With the release of “In Her Hand,” singer-songwriter Ian Fisher invites listeners into one of the most intimate corners of his life: the heart-wrenching yet transformative final days spent with his mother, who passed away in 2023 after a 26-year battle with cancer. The single is the latest offering from Fisher’s forthcoming album, Go Gentle (out February 7, 2025), a deeply personal collection of songs that grapple with grief, love, and the resilience to find light amidst darkness. “In Her Hand” captures the tender revelation that love (in its purest form) is a soft, gentle embrace that nurtures, while hate is a firm grip.
“In Her Hand” is a poignant meditation on the power of love and how it has the ability to counteract anger and division. Fisher recalls a moment of clarity amidst his mother’s final hours. “In the days leading up to my mom’s death, I felt more rage and confusion than I have ever felt before. I remember throwing my phone against the ground and punching walls in the hall while listening to her death rattles through her bedroom door. Then I’d go back in and hold her hand. With my hand in hers, I realized that you can’t make a fist. It’s a simple realization, but it’s one that I think we would all benefit from if we remembered before taking sides in anger and rage. Love holds and hate closes a hand. Love holds and hate closes a heart. Love holds and hate closes a society.”
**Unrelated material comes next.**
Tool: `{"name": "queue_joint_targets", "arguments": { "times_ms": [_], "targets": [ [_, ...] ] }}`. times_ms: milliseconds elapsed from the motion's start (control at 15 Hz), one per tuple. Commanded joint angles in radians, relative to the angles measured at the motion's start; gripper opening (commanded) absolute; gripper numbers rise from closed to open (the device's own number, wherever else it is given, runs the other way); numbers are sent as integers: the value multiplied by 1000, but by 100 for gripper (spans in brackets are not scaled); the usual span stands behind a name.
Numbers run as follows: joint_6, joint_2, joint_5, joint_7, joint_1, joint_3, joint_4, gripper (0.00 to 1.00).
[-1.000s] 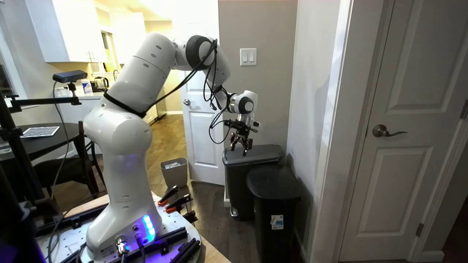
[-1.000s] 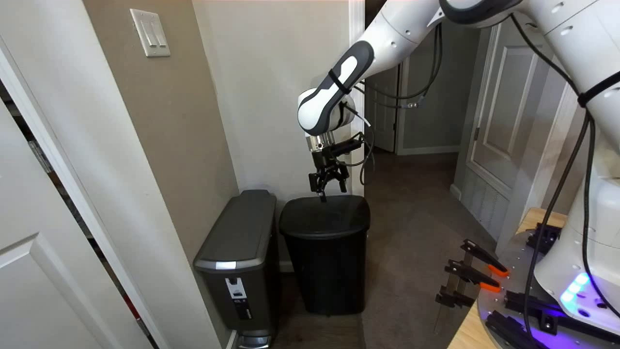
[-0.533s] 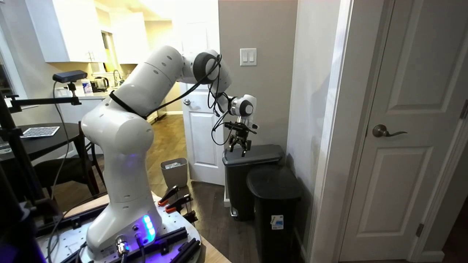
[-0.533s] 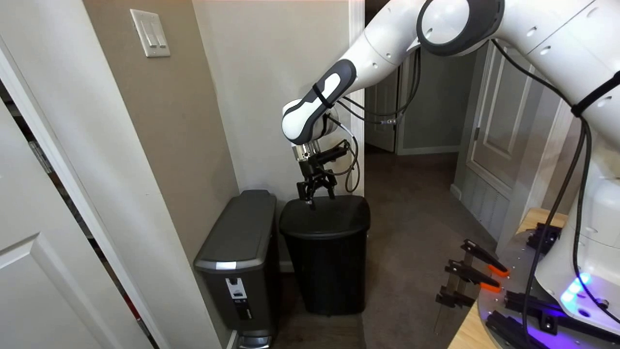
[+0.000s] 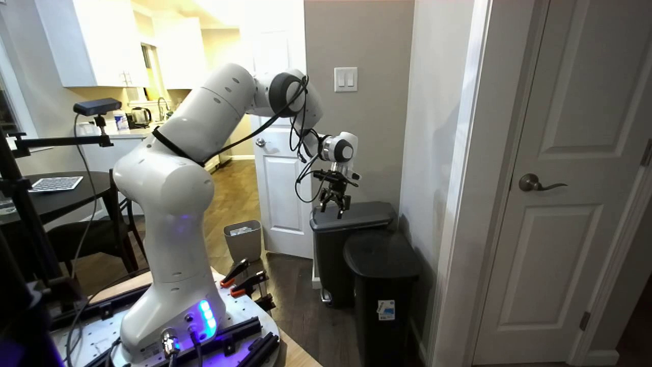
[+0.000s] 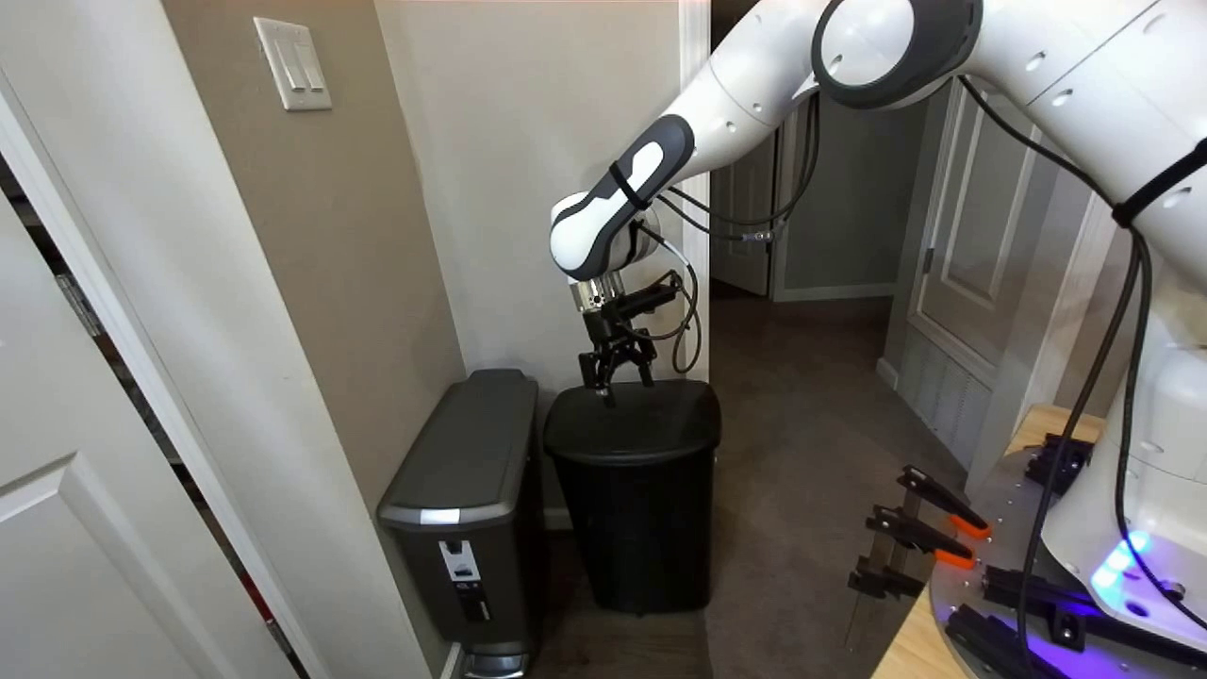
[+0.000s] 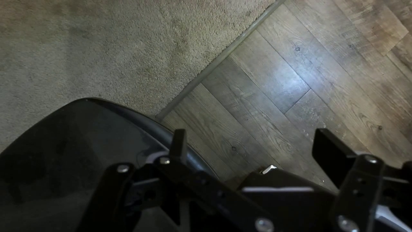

Cathartic and heart-wrenching at times, Go Gentle makes the case for absorbing and not shunning the grief that follows death. Instead, it should inspire us to live more fully. Despite its heavy subject, Go Gentle (produced by Fisher and Jonas David), is not a dour record. His previous single, “Take You With Me” is an upbeat track that imagines us riding along with the loved ones we’ve lost. “Instead of them being gone forever, I view it as a change in the way they exist,” he says. Over the album’s 10 tracks, Ian bravely confronts his own complicated views on mortality. The songs range from comforting ballads, like the previous singles “The Face of Losing,” to the cathartic “Independence Day,” which offers solace in a somber time and touches on the stasis and paralyzing fear of moving forward while mourning the death of a loved one from a lingering illness, and recent single “Growing Pains” that masterfully threads personal grief into universal truth.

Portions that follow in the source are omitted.